Eine Frau ist mit ihrer kleinen Tochter unterwegs zum Vater der Frau. Für sie ist es das erste Wiedersehen seit Jahren. Für das Mädchen das erste Treffen überhaupt mit «Opi Schnurrbart». In wenigen Bildabfolgen wird klar, wie schwierig die Begegnung ist. Der Vater nennt seine Tochter Dominique mal «Nikske», was auf flämisch so viel heisst wie «Nichtigkeit», mal «Dom», was im Brüsseler Dialekt «dumm» bedeutet. Mit schroffen Strichen bringt die frankobelgische Comiczeichnerin Dominique Goblet den Mief und die Enge der Stube aufs Papier, in der die Konfrontation stattfindet. Bald schon verliert sich der arbeitslose alkoholkranke Vater in Allmachtsphantasien – er brüstet sich als «bester Feuerwehrmann» im Quartier –, nur um im nächsten Moment in Selbstmitleid zu versinken. Er beschuldigt die Tochter, ihn als Kind verlassen zu haben. Dabei muss es umgekehrt gewesen sein. Nach und nach überziehen die wackeligen Buchstaben des väterlichen Geschreis den gesamten Bildraum.
Für Dominique und ihr eigenes Kind bleibt kaum mehr Platz. In gedämpft gefärbten Rückblenden kehrt die Künstlerin Goblet in das kindliche Universum zurück. Vieles ist dabei zeichnerisch nur anskizziert. Deutlich wird aber die Erinnerung an die Misshandlung durch die geliebte, doch emotional instabile Mutter. Dominique konfrontiert den Vater beim Besuch mit ihren schmerzhaften Erfahrungen. Der «Feuerwehrmann» hat die psychische und physische Gewalt nie mitbekommen. Er konnte seine Tochter nicht auffangen.
Die Zeichnerin Dominique Goblet begibt sich in dem autobiografischen Erzählband auf die Suche nach Nähe und Wahrheit. Diese handelt von der Wiederbegegnung, vom Abschied vom Vater, der schliesslich stirbt, von der nicht mehr anwesenden Mutter, aber von auch einer neuen Liebe. Zwei der vier Kapitel spielen nur in der Gegenwart und fokussieren auf die Liebesbeziehung der Protagonistin mit dem Schriftsteller Guy Marc Hinant. Hinant hat die Texte dazu mitgestaltet.

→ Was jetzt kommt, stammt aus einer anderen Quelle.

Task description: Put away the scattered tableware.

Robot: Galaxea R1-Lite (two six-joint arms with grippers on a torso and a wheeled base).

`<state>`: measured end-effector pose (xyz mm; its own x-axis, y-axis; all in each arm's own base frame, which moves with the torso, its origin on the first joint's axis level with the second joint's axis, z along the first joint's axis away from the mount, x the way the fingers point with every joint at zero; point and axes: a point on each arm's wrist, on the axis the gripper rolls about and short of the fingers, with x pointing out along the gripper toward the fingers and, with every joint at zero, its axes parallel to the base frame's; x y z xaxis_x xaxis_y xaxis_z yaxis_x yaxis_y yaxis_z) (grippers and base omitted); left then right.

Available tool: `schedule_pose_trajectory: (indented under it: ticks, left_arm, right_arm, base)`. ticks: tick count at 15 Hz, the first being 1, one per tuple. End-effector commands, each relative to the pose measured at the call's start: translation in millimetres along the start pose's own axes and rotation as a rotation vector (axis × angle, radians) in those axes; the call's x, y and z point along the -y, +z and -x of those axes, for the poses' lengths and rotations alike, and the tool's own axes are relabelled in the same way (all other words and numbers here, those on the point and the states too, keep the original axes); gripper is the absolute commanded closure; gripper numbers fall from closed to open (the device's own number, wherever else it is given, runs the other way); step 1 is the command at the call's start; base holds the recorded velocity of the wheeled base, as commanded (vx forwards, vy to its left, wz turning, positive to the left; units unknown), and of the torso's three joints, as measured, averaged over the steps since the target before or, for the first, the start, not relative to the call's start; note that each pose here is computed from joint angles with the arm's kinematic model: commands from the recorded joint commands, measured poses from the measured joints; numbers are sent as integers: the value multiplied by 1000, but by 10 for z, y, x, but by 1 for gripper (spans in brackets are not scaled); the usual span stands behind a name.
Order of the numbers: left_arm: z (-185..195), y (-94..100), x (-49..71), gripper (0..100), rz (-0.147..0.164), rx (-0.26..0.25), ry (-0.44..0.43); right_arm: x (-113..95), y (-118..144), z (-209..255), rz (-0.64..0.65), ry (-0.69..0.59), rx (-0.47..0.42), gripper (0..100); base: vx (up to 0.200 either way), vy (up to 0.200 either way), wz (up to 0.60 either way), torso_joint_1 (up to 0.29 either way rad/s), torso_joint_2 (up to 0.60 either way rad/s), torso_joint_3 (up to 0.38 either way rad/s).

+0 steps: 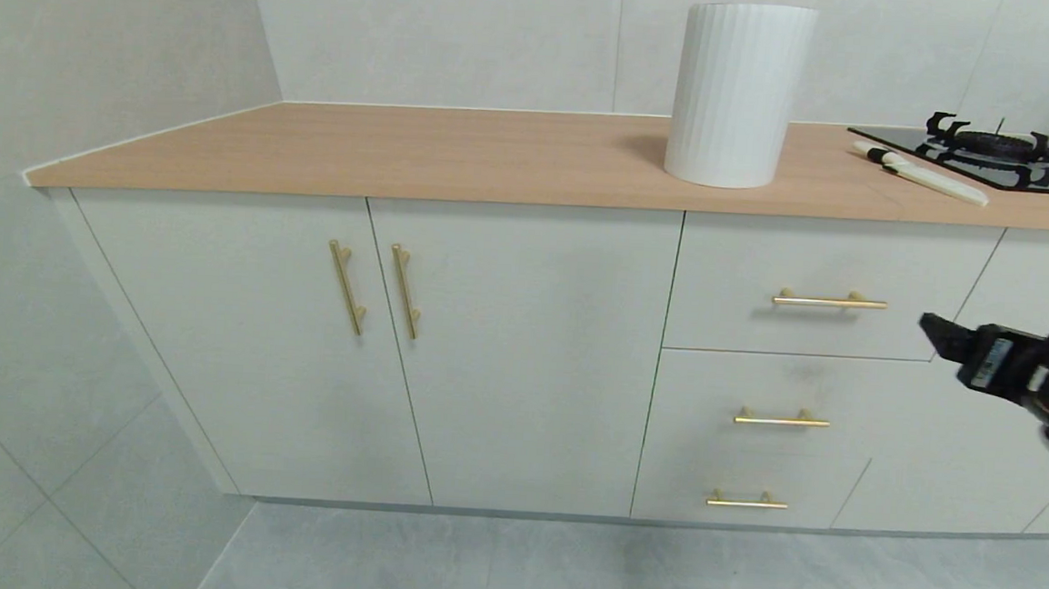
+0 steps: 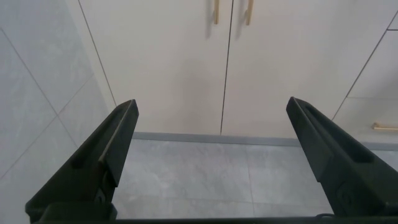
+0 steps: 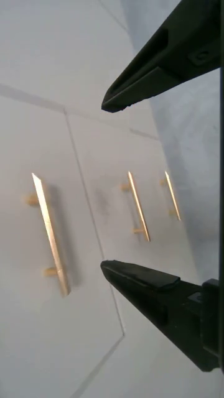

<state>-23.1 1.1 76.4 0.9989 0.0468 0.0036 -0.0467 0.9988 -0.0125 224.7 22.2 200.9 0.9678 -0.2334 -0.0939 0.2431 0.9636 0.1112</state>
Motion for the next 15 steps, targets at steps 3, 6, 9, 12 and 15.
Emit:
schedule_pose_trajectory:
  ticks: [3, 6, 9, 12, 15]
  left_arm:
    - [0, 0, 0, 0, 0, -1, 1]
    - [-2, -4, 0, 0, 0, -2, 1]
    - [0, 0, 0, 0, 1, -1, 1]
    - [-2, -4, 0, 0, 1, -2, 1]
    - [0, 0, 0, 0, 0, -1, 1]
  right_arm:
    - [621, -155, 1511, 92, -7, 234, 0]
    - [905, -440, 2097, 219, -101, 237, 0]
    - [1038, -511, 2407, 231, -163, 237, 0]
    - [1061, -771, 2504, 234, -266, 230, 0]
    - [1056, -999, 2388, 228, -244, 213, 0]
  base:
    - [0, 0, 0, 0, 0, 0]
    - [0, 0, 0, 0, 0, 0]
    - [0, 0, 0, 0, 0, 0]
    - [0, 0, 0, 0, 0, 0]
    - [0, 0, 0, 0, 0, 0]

So tun als ob heisst lügen entstand im Zeitraum von zwölf Jahren. Die Skizzen dokumentieren den Wandel, dem die Erinnerung und der Zeichenstil der Künstlerin im Laufe der Zeit unterworfen waren. Die schwarzweissen, reduzierten Zeichnungen der Anfangszeit wurden nach und nach von neuen Malschichten überzogen. Wie Patina legen sich ölige Farbflächen und grobe Schraffuren von Buntstiften über die klaren, dünnen Linien. Die Bildsprache, die Goblet für den kindlichen Kosmos und ihr Leben im Jetzt findet, wächst und wuchert über die Jahre. Das Buch erzählt eine oft traurige Geschichte, wird aber vom leisen Humor der Protagonistin getragen. «Nikske» gibt nicht auf.
Deutlich wird dies an einer Serie von 24 sepiafarbenen Zeichnungen, die Goblet den eigentlichen Kapiteln vorangestellt hat. Die Bildabfolge zeigt die kleine Dominique und ihre Mutter. Das Mädchen mit dem breiten Lachen und dem Pagenschnitt strauchelt beim schnellen Laufen und weint über die beiden Löcher an den Knien, die die Strumpfhosen beim Sturz davongetragen haben. Die Mutter tröstet die Tochter, zieht die Strümpfe aus, formt daraus einen Knäuel und murmelt einen Zauberspruch. Dann zieht sie sie dem Kind wieder an. An den Knien sind sie wieder ganz. Bewundernd strahlt die kleine Dominique die Zaubermutter an. Erst auf dem letzten Bild, das die beiden in Rückenansicht zeigt, wird sichtbar, dass die Mutter der Tochter die Strümpfe bloss umgekehrt angezogen hat. Die Löcher bleiben. Die Mutter hat geflunkert, sie kann nicht zaubern. Aber es gelingt ihr in diesem Moment, ihr Kind zu trösten.
Goblet schafft es, die kindliche Abhängigkeit und die ambivalente Beziehung zur Mutter in Bilder zu fassen. Das ist bewegend und grandios. Zehn Jahre nach dem Ersterscheinen in französischer Sprache liegt dieser preisgekrönte Comicband nun auf Deutsch vor.
Dominique Goblet: So tun als ob heisst lügen. Avant, Berlin 2017; 148 Seiten; 40 Franken.
Susanne Leuenberger ist Redaktorin bei bref.